The TSC – Time Stamp Counter – may tick at the highest frequency of the three, but it might not be reliable enough for real time audio. As it’s the cpu clock cycle counter, it is affected by CPU clock frequency changes. It may even stop when the CPU enters deep energy saving mode (a.k.a. deep C-state). Modern CPUs, however, calibrate the tick rate of the TSC so that it ticks at a constant rate regardless of the frequency/C-state. Look for “CONSTANT_TSC” and “NONSTOP_TSC” flags in /proc/cpuinfo. It is cheap to read this counter with the RDTSC assembly instruction, but it may need some extra calculations to enhance reliability. It has to be polled periodically to guarantee precise timing.

The HPET – High Precision Event Timer – is a special, multichannel, high frequency timer chip built into the motherboard chipset. As a successor to the older acpi_pmtimer (which of course can still be present on some older motherboards), It was designed to be very stable and precise. It is a programmable clock event device with many functions, such as being able to fire an interrupt precisely when needed (e.g. each few ms). Being a separate chip it is not adversely influenced by the varying CPU frequency. It is more precise than the TSC, but its more costly to access it.

The RTC device is the oldest one of the three. It runs at the lowest frequency of the three, but it may trigger interrupts at periodic intervals every 1 second, at “a frequency that can be set to any power-of-2 multiple in the range 2 Hz to 8192 Hz” (see man 4 rtc), or after a previously set interval. This is a legacy chip – a last resort when the HPET or TSC are not available – which is a very rare case these days.

For me, a few trial-by-error sessions revealed that using HPET instead of a default Jack timer (which eventually uses system timer that uses TSC by default) gives far less xruns. Even though my TSC is constant and non-stop, it seems to be affected by CPU throttling/frequency scaling. As I don’t want to disable CPU throttling and scaling, I used HPET timer in my configuration

However, if you don’t care about CPU energy saving, just set your CPU governor to ‘performance’. This will disable any CPU throttling and frequency scaling – your CPU will run on full power regardless of the system load. This usually helps dealing with xruns, but on my laptop, when using HPET, the audio performance of the whole platform seems unaffected by the CPU power saving features.

Configuring and running Jack

With all said tweaks applied, we can configure and start jack2 audio server. My audio interface is an USB 1.1 audio class device and runs at 48kHz sampling rate with 24bit samples. It has two input channels with switchable sensitivity/impedance for guitar, line or microphone in.

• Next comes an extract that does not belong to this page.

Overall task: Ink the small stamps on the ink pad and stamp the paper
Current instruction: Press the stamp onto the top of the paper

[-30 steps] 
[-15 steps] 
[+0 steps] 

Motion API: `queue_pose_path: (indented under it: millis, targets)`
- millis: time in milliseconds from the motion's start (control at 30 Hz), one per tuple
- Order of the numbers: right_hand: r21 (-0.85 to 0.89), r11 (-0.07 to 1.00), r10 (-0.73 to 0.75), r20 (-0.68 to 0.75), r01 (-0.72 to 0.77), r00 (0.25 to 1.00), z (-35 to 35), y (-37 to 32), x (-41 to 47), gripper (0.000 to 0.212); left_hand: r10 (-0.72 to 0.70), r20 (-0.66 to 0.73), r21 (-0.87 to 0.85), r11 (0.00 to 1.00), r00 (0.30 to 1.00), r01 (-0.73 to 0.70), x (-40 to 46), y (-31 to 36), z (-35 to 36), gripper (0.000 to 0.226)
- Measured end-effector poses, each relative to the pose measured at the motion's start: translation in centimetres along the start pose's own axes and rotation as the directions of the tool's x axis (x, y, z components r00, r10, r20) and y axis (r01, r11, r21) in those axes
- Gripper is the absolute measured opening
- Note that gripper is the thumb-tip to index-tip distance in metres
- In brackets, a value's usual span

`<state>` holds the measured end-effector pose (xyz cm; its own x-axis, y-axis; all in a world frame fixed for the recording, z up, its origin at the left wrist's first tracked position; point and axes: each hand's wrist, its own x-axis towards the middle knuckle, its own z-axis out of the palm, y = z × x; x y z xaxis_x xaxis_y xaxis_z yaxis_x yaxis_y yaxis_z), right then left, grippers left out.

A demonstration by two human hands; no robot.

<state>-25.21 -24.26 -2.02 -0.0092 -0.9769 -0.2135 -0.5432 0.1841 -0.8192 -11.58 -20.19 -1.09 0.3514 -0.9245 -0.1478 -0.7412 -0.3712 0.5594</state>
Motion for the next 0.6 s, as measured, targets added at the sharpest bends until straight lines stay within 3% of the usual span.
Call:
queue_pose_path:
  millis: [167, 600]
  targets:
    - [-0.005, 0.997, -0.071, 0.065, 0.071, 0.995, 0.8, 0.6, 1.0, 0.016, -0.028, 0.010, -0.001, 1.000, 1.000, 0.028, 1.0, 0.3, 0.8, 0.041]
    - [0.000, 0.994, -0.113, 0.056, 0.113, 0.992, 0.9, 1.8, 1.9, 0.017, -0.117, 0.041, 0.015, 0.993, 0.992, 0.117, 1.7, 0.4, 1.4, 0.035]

The card is equipped with digital input (optionally enabled) and digital output as well.

My initial Jack2 configuration is like so:

The command line parameters:

  • -v – start in verbose mode – log much more information to the console
  • -R – use realtime scheduling
  • -c hpet – use HPET timer, see the timers section for details
  • -d alsa – use ALSA backend, any option after this one will configure the backend only.
  • -d hw:1 – use the “hw:1” ALSA device, which is the Alesis IO|2 interface in my setup
  • -r48000 – set 48kHz sampling rate
  • -p256 – set the buffer length to 256 samples
  • -n3 – use 3 periods, i.e. 3 buffers of 256 samples

The realtime scheduling is a must for the a low latency audio processing. Setting the ALSA backend, as I’m using the USB audio device. If I had a Firewire device, I would set FFADO as a backend. The sample rate must match the native sample rate of the device in use, 48kHz in this case. Now, the buffer length and periods are crucial settings to make the latency low without getting xruns. In my setup, the initial value was 256 samples with 3 buffers. The jackd manpage states that 3 periods must be used for USB devices. With these settings I had 5.3ms latency – which was very nice – but the number of xruns was unacceptable, leading to audio glitches, clicks, pops, noise and other unpleasant artefacts every now and again.

Something was still wrong – definitely something was preventing the USB controller from feeding/getting the data in time. It was time to review my hardware configuration.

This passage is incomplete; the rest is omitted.